PROBLEM TO WORK ON — Whenever a line in the listing contains "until", copy that line.

MATERIAL TO PROCESS —

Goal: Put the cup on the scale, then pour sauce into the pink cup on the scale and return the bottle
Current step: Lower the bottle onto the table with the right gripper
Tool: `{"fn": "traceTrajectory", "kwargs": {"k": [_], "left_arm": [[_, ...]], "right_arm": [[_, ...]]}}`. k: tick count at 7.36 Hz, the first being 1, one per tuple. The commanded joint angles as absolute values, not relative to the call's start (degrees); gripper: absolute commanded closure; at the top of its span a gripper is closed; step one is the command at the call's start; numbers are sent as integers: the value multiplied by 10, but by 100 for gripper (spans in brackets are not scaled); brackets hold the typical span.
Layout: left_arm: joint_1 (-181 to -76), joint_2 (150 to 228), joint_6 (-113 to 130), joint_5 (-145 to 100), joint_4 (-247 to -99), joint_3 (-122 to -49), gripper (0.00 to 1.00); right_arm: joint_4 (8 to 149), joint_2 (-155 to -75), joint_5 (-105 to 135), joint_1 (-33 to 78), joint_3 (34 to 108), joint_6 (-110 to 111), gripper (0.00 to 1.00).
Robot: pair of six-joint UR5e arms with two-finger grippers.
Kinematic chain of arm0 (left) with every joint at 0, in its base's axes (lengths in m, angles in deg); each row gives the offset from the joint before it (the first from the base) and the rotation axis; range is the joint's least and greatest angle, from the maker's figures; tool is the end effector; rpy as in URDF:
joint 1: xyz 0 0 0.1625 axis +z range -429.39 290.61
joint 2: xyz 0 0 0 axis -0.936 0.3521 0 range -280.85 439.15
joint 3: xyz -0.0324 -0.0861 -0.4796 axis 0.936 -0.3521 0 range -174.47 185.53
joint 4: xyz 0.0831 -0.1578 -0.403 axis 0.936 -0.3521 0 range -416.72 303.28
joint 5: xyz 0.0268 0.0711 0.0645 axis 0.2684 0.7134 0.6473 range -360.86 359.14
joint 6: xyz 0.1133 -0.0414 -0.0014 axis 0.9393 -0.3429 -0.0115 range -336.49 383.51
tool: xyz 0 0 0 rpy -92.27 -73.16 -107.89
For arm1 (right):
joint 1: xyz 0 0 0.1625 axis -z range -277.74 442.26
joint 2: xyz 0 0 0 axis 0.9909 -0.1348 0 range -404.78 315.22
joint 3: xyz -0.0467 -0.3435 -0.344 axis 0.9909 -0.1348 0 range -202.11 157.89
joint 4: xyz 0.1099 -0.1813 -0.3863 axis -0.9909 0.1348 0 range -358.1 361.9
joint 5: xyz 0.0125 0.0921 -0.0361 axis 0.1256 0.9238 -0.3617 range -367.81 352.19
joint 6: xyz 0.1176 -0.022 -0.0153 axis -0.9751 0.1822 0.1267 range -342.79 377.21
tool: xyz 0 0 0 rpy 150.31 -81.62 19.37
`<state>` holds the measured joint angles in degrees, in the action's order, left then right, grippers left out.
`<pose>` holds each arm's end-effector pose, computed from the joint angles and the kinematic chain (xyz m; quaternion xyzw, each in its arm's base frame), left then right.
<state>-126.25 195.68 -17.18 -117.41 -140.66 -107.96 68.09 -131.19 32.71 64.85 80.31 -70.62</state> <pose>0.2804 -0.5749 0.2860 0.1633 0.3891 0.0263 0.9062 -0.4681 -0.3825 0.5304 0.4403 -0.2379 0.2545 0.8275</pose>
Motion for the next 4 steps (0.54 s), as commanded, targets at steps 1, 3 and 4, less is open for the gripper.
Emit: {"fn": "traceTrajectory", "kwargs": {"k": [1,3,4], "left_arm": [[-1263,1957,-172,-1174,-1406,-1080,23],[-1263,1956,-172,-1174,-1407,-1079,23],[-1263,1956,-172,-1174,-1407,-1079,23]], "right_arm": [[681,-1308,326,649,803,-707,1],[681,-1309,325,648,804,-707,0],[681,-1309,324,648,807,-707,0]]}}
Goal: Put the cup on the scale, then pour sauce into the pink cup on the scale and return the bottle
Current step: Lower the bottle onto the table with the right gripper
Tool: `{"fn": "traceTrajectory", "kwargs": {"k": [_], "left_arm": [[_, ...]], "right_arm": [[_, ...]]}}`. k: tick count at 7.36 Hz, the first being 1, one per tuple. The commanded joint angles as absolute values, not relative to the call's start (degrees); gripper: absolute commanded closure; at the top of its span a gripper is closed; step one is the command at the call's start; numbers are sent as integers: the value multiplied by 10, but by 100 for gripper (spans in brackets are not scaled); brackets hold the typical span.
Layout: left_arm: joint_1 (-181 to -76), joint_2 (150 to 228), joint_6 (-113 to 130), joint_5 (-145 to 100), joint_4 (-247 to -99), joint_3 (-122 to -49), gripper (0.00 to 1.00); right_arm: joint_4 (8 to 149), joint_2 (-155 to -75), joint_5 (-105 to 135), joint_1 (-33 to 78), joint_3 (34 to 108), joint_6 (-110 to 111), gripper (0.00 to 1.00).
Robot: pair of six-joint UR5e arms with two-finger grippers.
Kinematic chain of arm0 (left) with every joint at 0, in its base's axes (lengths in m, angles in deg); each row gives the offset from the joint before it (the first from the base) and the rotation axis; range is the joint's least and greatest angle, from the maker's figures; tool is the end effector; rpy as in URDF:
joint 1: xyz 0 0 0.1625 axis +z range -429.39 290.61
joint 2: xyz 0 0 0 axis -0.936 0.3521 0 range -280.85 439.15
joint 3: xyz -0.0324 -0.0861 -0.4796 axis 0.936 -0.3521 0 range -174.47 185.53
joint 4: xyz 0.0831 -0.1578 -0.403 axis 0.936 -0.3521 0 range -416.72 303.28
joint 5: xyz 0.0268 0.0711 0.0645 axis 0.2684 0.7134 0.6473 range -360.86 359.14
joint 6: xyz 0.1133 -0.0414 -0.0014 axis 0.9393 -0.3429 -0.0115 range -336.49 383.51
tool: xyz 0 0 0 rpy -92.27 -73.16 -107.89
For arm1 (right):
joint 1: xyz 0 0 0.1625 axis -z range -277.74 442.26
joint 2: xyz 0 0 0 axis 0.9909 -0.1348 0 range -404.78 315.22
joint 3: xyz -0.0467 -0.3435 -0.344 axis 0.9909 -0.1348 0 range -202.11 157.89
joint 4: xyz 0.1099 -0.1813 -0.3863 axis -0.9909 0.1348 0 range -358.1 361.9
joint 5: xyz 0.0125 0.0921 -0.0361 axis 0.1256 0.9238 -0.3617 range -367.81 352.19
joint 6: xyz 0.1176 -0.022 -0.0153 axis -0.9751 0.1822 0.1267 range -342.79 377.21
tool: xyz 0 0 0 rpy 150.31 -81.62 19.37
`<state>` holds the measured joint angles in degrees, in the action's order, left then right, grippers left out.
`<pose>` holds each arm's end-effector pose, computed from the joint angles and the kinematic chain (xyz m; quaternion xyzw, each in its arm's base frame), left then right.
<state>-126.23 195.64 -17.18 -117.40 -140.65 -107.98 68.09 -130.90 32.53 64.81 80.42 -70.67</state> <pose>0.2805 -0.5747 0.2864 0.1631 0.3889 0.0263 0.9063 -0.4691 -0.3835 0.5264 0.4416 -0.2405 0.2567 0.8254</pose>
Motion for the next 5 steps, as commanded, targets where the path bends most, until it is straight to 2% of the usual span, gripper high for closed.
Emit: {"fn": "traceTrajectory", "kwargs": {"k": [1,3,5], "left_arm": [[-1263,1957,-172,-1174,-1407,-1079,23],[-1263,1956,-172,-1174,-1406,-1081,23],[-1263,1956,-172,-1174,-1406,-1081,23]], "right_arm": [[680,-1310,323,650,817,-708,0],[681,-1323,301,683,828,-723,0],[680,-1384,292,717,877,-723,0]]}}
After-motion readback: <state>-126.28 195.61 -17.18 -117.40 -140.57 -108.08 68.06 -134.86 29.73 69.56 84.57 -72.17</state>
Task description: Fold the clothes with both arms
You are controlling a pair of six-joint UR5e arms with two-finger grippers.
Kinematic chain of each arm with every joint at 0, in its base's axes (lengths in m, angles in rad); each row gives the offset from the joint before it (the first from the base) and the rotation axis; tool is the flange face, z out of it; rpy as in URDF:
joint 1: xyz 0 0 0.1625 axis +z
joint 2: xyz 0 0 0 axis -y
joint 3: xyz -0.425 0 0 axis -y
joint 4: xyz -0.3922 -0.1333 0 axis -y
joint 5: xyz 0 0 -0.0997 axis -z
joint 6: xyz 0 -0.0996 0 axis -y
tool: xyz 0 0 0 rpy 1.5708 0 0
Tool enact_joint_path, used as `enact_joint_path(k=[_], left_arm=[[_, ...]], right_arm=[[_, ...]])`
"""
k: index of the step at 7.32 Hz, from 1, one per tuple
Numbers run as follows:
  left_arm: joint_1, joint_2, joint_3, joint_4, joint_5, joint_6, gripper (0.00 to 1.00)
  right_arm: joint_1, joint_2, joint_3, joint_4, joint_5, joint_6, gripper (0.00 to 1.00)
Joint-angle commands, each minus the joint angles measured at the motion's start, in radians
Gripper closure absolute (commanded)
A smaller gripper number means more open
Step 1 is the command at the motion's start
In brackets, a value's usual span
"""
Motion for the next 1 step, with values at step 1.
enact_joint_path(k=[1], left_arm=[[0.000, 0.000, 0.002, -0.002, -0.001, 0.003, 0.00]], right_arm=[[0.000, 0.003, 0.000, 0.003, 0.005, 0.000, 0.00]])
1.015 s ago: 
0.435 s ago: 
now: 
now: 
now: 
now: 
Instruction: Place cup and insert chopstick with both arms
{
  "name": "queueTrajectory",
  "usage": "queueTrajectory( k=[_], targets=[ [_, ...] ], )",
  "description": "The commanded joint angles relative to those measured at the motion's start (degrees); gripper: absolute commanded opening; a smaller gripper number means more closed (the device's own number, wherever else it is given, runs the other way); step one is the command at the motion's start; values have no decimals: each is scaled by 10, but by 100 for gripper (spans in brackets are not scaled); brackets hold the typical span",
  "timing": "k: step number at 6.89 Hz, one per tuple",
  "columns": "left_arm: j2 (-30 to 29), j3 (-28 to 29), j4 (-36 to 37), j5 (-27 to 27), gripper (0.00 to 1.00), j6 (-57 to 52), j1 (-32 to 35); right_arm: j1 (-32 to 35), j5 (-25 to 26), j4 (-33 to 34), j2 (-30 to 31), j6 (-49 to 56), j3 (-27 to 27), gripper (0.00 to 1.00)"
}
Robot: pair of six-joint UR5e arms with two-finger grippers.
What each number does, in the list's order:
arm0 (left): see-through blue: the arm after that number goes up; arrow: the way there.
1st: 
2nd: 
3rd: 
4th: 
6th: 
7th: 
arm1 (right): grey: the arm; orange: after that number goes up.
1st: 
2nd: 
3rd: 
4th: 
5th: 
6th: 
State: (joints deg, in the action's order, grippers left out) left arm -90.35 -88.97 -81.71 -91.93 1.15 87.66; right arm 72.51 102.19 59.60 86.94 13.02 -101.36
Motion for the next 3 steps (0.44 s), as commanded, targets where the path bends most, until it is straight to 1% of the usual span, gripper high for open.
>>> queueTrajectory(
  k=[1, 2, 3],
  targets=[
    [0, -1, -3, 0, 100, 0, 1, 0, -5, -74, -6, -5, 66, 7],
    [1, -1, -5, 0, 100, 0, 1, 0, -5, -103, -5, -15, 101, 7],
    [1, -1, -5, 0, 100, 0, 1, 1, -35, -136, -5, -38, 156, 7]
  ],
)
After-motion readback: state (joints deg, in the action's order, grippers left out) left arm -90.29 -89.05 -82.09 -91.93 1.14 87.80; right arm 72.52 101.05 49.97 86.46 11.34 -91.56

ANSWER BOX —
Motion for the next 5 steps, as commanded, targets where the path bends most, until it is straight to 2% of the usual span, gripper high for closed.
Motion for the next 3 steps (0.44 s), as commanded, targets where the path bends most, until it is straight to 1% of the usual span, gripper high for open.

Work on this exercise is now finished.